I haven’t written on the blog for a few days. Instead I have been devouring ‘Overdressed; The shockingly high cost of cheap fashion‘ by Elizabeth L. Cline. It was written a few years ago and I guess I knew some of what to expect which is why I was drawn to it when I saw it on the bookshelves; however my eyes have been opened so much wider on the topic of fast fashion and I am feeling so conflicted at the moment regarding my own personal choices and how they are affecting our economy and the environment.
I love clothes and I get bored easy. I am not alone and I suppose that is the reason why fast fashion appeals to so many of us; It is cheap and can be worn a few times then cheaply replaced with the next trend.

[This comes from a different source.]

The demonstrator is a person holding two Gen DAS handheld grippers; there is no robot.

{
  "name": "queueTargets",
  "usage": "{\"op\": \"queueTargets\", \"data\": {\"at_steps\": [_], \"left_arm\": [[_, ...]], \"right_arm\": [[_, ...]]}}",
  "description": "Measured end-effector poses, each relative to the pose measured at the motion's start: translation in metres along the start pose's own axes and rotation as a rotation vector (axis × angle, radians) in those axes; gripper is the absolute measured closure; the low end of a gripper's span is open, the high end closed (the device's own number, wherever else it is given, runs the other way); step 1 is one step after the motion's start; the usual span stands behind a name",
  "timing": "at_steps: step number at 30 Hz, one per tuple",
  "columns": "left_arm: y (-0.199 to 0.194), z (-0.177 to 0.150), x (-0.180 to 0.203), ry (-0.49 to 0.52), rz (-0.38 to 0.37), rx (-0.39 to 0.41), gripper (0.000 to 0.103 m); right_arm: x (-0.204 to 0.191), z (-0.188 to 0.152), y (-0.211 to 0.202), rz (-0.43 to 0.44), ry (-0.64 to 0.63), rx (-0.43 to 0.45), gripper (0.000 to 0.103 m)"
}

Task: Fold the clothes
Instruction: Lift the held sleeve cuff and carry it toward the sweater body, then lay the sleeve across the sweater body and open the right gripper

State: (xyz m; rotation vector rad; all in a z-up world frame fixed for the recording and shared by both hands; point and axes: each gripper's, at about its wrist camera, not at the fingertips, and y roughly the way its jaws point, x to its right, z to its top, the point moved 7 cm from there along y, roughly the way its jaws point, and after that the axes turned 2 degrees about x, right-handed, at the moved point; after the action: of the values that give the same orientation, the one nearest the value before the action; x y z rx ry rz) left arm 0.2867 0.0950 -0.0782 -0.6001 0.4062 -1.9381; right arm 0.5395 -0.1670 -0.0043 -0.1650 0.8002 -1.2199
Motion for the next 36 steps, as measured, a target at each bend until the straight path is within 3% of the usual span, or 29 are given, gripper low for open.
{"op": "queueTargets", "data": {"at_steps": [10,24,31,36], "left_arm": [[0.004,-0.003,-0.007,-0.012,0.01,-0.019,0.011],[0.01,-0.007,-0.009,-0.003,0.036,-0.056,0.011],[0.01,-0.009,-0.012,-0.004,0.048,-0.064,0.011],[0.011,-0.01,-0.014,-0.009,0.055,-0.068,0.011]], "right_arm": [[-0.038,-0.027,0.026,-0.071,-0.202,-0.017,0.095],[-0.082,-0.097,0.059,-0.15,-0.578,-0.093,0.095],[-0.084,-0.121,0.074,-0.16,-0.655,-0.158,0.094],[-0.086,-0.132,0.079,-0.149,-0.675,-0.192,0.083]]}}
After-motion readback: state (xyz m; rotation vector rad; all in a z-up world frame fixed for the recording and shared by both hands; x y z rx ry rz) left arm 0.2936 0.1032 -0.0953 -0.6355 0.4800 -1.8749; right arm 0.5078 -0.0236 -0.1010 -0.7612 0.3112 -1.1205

We believe we can’t afford to spend money on designer threads made in Australia or the United States of America because a $200 dress is so expensive compared to a similar one at H&M for $34.95. Particularly if we need [want] to wear something different every day.
I love H&M, Forever 21, Topshop, Forever New, Victorias Secret, Urban Outfitters and Zara to name just a few. The prices are too good to pass up and the quality isn’t all that bad. Only a few days ago I went on the hunt for a couple of corporate, professional dresses to wear for work and made a beeline straight to H&M. I have bought most of my corporate wear from H&M and usually pay around $34.95. In fact, I have always paid $34.95 and not a cent more. A few weeks ago I purchased the most beautiful little blue dress for $5 off the sale rack and I love it! So, how could I ever justify paying more. The other day I bought two corporate dresses from H&M for $34.95. It such good value, right? Well, as I look at my new, made in China, polyester dresses I realise that the majority of my fashion choices are based on a decison in the dressing room that goes something along the lines of, ‘It fits ok and the quality is not that bad’… I tried on five dresses that day and chose the two that weren’t too bad.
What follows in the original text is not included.